I hope i understand id correctly.

dextercioby

Hi, Naima, you are absolutely correct. The <natural quantization of the KG field> delivers a Hamiltonian operator not bounded from below. We then use the trick of <normal ordering> to get the physical boundedness from below of the spectrum of H.

dextercioby

Hi, Fredrik, Hrvoje, Tom and the rest of the crew. There was another thread last week briefly touching Pauli's theorem of 1926. I know I'm kind of repeating myself, but I say once more, probably this time more precisely and naming Eric Galapon to be responsible with the juicy math stuff.

Given the operator relation [T,H]=i1 valid on some properly chosen subset of a complex separable Hilbert space (or the antidual of this set wrt to some topology, if one uses RHS), H being a properly defined self-adjoint Hamiltonian with a spectrum bounded from below, one cannot conclude that there does not exist a self-adjoint T operator (let's call it <time operator>, because its spectral values are measured in seconds in the SI units) 'canonically conjugate to the Hamiltonian'. Rephrasing, T exists as a self-adjoint linear operator.

Such a statement is proved by simply building 2 operators -H and T- with the aforementioned properties for a quantum system.

Case closed.

Fredrik

That's interesting. Thanks for the information, and for spelling my name right. That only happens about 5% of the time, even though it's right there on the screen.

Do you understand why this exercise seems to prove that such a T can't exist? I mean, do you know what parts of the reckless proof are invalid? I mean this reckless proof:

The commutation relation [itex][T,H]=i[/itex] implies [itex][T^n,H]=niT^{n-1}[/itex]. From this we get

[tex][H,e^{iaT}]=\left[H,\sum_{n=0}^\infty\frac{(iaT)^n}{n!}\right]=\sum_{n=1}^\infty\frac{(ia)^n}{n!}[H,T^n]=a\sum_{n=1}^\infty\frac{(ia)^{n-1}}{(n-1)!}T^{n-1}=ae^{iaT}[/tex]

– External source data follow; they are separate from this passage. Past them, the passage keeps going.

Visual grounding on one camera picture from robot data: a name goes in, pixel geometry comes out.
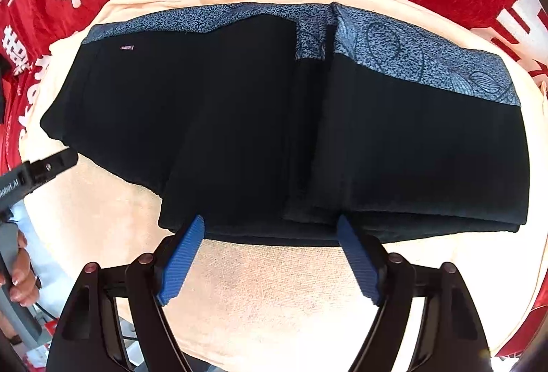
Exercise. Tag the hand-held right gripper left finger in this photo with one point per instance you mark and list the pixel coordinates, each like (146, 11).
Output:
(180, 260)

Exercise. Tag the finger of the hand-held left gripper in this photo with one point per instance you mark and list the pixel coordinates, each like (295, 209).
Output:
(53, 164)

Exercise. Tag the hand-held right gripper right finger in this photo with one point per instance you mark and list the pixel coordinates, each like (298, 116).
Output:
(357, 260)

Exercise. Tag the black pants with blue stripe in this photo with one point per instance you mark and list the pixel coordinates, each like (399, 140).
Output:
(235, 119)

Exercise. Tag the person's left hand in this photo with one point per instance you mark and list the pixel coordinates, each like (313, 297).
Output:
(23, 278)

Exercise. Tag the black cloth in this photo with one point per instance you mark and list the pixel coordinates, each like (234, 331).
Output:
(3, 89)

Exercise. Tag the peach towel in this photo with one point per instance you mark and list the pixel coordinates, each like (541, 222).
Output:
(265, 290)

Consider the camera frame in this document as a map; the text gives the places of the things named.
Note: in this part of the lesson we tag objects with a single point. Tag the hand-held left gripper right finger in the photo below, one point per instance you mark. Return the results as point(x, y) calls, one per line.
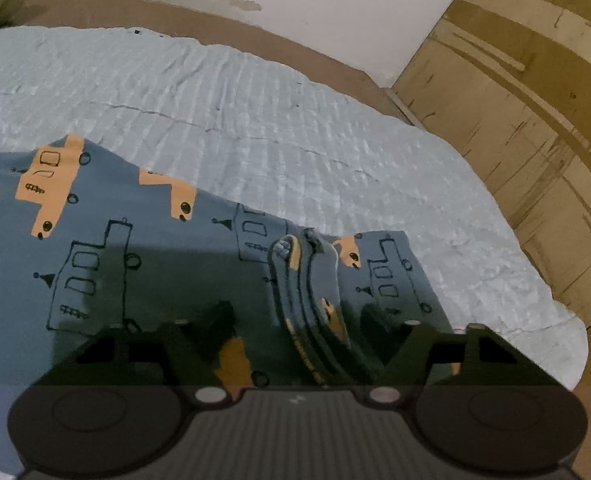
point(376, 327)

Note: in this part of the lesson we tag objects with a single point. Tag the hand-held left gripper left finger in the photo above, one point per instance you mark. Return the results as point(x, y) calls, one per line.
point(221, 324)

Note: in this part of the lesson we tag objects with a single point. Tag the blue pants with orange print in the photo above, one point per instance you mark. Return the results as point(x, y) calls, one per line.
point(125, 220)

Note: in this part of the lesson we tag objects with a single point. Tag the light blue quilted blanket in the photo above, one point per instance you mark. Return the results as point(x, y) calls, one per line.
point(275, 125)

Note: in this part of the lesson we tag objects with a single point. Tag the plywood panel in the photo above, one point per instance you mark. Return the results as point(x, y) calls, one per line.
point(535, 110)

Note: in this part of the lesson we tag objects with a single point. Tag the brown wooden bed board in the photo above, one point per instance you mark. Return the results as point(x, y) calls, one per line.
point(135, 10)

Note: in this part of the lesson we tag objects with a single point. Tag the metal bed frame rail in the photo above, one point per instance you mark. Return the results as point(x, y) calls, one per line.
point(404, 107)

[tex]He^{iaT}|E\rangle=(e^{iaT}H+[H,e^{iaT}])|E\rangle=(E+a)e^{iaT}|E\rangle[/tex]

dextercioby

Well, it's incredibly easy to see what's wrong in the <proof> in the post 13. The domain of the commutator between T and H is equal to the domain of the commutator between H and exp (iaT) and does not contain the 'eigenvectors' of the Hamiltonian. Thus, under these circumstances, the last line of what Fredrik wrote makes no sense.

tom.stoer

Why? Can you elaborate?
In this case already the equation [T, H] = i would be wrong; it would have to contain a projector on the r.h.s. As it's written here it is defined globally.

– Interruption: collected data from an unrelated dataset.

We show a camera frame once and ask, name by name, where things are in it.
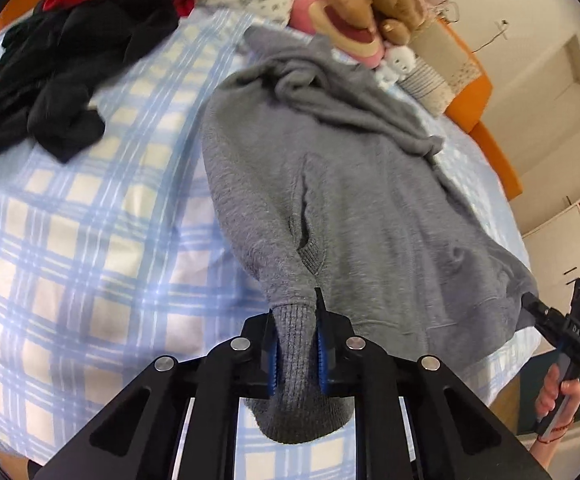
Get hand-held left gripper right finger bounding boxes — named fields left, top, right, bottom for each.
left=314, top=287, right=553, bottom=480

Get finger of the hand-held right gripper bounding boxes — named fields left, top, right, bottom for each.
left=520, top=292, right=568, bottom=348

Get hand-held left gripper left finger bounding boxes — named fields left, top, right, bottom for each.
left=27, top=310, right=277, bottom=480

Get grey zip jacket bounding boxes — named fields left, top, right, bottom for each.
left=202, top=25, right=541, bottom=445

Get person's right forearm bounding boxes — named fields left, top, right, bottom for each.
left=530, top=417, right=578, bottom=467

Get black clothes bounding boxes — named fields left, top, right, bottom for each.
left=0, top=0, right=181, bottom=163

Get person's right hand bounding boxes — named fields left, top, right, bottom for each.
left=535, top=365, right=580, bottom=423

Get white cabinet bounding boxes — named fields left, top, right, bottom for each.
left=522, top=185, right=580, bottom=291

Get beige door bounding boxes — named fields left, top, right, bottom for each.
left=512, top=35, right=580, bottom=173

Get checked beige cushion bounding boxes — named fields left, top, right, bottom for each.
left=400, top=55, right=456, bottom=116

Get beige dotted cushion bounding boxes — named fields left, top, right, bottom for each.
left=410, top=17, right=483, bottom=98

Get small white plush toy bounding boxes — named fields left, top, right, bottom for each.
left=374, top=45, right=418, bottom=86

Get pink round cushion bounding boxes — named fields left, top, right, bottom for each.
left=289, top=0, right=386, bottom=68

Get brown plush mouse toy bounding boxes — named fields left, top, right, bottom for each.
left=326, top=0, right=428, bottom=46

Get red string bracelet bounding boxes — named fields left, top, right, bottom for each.
left=537, top=425, right=568, bottom=444

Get black power cable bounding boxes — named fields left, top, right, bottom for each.
left=470, top=27, right=503, bottom=53

What I see immediately is that the spectrum must not be discrete as otherwise the new state |E+a> would no longer has the chance to be an eigenstate. Looking at the same calculation for the operators x and p the shift |p> to |p+a> is valid; that means that p is not bounded from below; what goes wrong with this argument when using H?

dextercioby

[T,H]=i1 is not a global relation, it holds only on some subset of a Hilbert space. And the Hilbert space needn't be the L^2 on whole of R, but only on a subset of it. This means that T and H may be conjugate to one another, but they needn't be a system of imprimitivities on the real line, as the Q and P operator for the free particle are.

It actually turns out that the commutation relation does not imply that the spectrum of the Hamiltonian is necessarily continuous, so a thorough analysis can be made without resorting to rigged Hilbert spaces. The same commutation relation doesn't imply that both operators be unbounded, one of them can be bounded.

For the maths I refer you to the article by E. Galapon published in Proc.Roy.Soc. Lond. A, volume 458, page 2671 and the theorem 4.1 on the page 2687.

tom.stoer

Why? Can you give me an example where it fails (I mean on the original Hilbert space, not on its dual)?